▶ What is needed:
Scan the records below, and wherever a line has the word "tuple", pull it out.

▶ Information supplied:
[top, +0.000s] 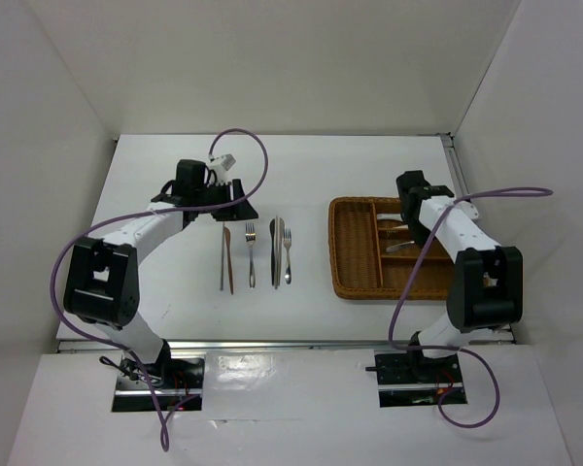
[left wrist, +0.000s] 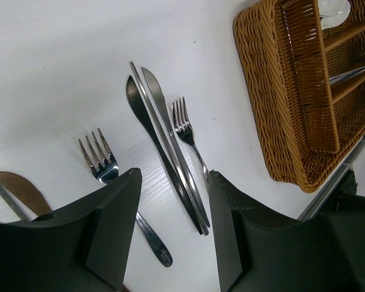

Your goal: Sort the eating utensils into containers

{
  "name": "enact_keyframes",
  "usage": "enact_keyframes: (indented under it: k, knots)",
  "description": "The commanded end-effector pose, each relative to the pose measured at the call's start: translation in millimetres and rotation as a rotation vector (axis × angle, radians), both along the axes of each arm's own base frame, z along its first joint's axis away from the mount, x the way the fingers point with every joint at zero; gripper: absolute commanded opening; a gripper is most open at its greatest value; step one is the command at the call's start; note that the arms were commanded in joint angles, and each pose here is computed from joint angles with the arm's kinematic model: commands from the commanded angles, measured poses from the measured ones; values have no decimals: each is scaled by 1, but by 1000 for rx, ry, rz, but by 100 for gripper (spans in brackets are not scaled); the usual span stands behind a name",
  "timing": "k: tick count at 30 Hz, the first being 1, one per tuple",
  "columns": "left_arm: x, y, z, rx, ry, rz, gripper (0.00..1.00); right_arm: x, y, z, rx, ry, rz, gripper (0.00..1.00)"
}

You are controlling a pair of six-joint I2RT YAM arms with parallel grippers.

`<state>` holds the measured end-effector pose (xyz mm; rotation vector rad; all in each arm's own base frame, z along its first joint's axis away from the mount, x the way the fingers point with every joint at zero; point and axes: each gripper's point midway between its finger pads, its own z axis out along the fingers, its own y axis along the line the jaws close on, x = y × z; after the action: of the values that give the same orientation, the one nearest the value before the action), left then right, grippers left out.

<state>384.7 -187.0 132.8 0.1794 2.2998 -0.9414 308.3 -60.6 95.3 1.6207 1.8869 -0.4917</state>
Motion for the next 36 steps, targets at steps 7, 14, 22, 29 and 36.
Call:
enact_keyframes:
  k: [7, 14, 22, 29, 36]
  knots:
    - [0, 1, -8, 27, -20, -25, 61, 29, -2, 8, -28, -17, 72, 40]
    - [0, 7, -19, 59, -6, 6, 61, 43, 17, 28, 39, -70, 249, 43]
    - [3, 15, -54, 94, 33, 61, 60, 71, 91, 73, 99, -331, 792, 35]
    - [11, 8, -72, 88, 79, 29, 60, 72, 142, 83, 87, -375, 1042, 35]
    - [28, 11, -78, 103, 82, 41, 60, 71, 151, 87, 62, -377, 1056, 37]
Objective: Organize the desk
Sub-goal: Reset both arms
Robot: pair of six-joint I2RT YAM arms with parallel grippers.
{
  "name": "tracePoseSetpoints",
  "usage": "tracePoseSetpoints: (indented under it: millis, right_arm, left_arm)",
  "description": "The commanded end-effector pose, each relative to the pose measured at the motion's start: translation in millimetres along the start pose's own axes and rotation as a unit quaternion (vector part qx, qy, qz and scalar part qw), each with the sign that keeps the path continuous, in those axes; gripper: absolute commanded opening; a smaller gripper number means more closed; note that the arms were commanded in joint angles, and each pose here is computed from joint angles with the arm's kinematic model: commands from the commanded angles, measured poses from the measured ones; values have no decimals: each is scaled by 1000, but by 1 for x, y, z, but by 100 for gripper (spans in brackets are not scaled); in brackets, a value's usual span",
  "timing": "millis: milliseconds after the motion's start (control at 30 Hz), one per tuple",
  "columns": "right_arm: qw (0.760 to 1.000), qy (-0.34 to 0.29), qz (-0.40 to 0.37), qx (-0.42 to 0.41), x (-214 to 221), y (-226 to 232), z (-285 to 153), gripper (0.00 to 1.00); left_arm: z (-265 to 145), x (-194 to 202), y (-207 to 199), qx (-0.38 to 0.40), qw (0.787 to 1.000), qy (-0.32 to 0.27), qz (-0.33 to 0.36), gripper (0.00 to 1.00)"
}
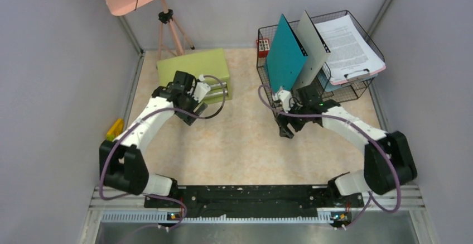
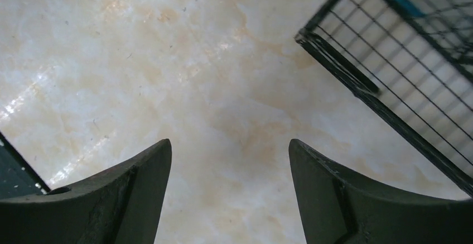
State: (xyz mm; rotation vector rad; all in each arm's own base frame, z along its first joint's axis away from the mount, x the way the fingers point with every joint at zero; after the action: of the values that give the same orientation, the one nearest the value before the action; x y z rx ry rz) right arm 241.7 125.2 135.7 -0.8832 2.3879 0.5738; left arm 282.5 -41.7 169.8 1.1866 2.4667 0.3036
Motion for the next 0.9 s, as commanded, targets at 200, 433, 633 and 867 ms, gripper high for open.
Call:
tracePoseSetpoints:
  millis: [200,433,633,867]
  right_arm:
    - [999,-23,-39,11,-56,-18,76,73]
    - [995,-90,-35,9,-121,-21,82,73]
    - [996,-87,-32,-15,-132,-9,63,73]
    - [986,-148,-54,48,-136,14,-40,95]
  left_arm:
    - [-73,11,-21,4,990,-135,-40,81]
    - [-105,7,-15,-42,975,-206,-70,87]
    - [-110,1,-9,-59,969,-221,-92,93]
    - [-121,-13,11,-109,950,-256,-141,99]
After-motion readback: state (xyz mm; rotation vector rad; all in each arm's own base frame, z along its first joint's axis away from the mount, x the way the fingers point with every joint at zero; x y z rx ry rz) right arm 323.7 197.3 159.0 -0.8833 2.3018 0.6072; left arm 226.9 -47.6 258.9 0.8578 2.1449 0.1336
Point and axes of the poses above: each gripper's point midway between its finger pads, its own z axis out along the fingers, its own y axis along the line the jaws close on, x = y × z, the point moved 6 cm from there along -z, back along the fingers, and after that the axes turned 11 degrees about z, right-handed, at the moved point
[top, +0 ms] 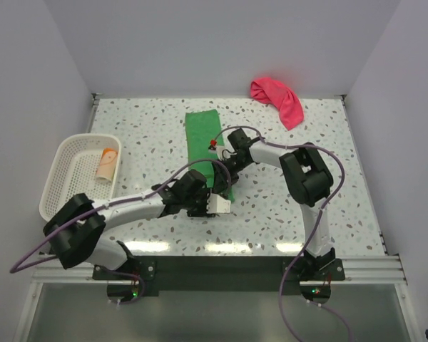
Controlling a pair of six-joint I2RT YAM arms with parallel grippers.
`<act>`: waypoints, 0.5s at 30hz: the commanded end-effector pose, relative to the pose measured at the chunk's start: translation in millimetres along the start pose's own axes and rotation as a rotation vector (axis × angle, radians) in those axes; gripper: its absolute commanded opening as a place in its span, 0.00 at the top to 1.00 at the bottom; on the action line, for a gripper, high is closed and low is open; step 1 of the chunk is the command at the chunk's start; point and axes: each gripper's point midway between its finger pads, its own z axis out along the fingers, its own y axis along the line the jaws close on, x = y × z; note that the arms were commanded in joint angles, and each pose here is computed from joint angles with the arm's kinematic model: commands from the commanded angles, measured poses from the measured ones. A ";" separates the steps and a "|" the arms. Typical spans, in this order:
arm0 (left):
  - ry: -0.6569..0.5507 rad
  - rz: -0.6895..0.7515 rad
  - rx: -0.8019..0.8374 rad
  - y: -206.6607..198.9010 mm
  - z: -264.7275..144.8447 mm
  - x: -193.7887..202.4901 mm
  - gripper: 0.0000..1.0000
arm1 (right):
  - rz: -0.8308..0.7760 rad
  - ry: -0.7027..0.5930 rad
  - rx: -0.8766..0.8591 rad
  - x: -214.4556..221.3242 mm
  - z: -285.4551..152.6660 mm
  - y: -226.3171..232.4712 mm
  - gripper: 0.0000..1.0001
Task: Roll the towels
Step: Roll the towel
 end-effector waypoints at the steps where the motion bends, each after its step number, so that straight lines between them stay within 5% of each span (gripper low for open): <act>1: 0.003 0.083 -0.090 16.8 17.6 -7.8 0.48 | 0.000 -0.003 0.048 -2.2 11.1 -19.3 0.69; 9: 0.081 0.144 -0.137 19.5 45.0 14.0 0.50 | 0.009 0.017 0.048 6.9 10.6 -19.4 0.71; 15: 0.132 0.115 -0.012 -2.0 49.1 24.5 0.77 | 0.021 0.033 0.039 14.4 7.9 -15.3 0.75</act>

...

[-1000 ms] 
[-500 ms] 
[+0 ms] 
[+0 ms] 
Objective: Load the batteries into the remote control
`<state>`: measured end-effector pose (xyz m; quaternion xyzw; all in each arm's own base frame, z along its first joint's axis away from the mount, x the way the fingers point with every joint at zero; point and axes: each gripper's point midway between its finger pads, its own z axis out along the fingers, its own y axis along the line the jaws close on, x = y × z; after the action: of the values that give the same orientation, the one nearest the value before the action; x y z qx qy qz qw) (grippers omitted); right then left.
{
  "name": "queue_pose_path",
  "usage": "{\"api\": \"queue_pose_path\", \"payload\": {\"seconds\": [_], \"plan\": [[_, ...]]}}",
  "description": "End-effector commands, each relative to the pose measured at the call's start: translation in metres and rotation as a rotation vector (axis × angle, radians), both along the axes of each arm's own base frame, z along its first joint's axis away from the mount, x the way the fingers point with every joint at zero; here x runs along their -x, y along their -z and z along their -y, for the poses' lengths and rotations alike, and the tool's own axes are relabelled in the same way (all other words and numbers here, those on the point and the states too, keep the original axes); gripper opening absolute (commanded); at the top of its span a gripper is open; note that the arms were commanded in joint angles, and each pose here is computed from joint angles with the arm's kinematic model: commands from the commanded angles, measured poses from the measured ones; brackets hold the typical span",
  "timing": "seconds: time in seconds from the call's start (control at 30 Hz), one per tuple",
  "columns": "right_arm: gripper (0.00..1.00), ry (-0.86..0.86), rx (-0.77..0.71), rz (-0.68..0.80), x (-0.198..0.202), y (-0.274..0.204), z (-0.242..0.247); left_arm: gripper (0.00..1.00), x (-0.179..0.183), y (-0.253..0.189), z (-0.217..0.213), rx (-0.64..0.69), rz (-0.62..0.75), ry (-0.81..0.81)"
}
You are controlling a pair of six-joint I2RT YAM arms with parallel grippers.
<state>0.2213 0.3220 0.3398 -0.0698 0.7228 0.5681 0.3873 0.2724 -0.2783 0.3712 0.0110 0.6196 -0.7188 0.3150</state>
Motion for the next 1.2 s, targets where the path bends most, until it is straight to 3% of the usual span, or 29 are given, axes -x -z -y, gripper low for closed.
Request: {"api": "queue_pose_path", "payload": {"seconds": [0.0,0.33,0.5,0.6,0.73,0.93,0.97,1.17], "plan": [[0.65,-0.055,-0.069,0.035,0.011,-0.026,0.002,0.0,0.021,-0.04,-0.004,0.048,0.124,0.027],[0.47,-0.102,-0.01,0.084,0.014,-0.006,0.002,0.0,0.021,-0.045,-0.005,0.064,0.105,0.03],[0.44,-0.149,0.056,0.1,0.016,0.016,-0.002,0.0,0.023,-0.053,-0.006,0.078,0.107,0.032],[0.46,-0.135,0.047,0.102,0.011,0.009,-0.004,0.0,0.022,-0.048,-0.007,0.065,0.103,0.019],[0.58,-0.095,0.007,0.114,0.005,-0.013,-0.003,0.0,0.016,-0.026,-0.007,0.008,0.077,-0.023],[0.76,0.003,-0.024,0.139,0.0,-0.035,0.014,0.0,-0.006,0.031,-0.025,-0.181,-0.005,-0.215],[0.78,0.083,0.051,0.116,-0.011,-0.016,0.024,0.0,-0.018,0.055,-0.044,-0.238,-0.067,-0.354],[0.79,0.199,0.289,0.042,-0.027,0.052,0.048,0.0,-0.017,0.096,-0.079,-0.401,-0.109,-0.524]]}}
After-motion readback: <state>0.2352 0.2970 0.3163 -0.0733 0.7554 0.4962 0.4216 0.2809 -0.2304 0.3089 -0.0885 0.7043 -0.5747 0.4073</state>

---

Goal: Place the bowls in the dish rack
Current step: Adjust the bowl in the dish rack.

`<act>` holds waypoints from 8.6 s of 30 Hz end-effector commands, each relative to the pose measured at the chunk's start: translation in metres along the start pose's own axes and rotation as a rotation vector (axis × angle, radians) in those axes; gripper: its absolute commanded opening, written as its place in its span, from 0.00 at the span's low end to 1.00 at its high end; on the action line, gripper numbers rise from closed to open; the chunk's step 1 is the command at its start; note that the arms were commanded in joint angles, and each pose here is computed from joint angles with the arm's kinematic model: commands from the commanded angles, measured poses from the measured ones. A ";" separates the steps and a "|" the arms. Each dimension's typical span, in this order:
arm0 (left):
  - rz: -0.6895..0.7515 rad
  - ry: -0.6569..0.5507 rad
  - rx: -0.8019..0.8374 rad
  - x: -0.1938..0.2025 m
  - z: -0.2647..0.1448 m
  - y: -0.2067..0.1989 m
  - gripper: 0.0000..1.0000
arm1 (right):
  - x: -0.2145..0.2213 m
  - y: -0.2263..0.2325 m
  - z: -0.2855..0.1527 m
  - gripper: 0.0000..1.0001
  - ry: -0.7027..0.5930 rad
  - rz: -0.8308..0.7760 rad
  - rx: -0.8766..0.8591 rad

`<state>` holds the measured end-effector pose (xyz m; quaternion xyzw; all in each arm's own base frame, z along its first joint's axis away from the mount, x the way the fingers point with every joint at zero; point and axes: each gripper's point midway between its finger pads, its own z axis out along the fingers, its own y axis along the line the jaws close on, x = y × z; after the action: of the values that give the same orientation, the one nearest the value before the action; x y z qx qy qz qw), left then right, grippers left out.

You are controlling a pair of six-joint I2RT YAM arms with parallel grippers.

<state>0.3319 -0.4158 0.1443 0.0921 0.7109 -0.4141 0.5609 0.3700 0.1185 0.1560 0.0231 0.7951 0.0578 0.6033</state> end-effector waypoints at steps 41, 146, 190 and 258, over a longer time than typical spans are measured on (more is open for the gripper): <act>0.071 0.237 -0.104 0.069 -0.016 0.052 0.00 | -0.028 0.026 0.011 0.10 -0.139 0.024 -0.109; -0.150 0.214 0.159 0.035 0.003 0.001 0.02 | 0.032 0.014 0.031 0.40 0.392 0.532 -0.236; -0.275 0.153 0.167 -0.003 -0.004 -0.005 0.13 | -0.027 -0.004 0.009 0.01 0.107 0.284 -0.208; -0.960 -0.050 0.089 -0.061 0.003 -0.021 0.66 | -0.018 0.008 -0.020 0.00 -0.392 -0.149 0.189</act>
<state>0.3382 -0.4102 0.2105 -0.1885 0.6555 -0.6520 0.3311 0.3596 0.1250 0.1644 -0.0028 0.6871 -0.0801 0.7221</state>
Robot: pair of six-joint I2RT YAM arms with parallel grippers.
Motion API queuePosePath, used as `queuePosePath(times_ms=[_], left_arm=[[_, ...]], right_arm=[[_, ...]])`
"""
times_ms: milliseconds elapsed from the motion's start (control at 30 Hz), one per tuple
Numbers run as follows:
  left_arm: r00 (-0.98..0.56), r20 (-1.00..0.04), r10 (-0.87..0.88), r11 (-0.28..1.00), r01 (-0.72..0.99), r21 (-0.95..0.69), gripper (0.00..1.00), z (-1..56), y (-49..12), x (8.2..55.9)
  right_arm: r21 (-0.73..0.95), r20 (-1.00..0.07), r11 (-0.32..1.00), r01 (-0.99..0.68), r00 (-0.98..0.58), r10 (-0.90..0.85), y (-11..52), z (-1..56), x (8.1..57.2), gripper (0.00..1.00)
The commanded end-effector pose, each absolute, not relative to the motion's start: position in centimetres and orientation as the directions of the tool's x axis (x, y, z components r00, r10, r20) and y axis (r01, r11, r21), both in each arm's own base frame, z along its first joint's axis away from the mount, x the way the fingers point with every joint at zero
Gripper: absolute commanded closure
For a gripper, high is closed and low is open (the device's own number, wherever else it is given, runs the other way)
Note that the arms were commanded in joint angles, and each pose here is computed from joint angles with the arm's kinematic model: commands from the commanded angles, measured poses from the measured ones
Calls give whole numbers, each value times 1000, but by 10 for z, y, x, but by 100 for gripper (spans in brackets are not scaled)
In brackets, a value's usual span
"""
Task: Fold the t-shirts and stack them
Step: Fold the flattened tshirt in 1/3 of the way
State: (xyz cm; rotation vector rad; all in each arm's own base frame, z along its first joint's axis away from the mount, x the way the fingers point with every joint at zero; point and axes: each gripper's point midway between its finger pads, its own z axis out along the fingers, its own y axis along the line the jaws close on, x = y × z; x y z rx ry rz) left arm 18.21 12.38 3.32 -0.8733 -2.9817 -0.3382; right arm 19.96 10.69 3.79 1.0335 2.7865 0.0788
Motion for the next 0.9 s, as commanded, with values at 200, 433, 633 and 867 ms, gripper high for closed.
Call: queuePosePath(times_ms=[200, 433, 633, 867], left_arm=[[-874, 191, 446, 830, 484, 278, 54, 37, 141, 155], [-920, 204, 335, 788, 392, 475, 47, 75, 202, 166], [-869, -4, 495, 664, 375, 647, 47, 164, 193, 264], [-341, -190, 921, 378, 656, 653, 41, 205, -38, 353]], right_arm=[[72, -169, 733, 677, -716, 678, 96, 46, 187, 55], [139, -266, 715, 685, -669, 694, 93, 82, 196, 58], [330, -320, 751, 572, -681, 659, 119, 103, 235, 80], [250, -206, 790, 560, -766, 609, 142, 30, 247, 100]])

▶ Your response:
  "timing": "k: tick count at 30 Hz, the first being 1, one per tuple",
  "timing": "millis: milliseconds after the motion's start (control at 30 Hz), one per tuple",
  "timing": "seconds: time in seconds from the call's start (control at 30 Hz), one per tuple",
times_ms: milliseconds elapsed from the motion's start (control at 30 Hz), one per tuple

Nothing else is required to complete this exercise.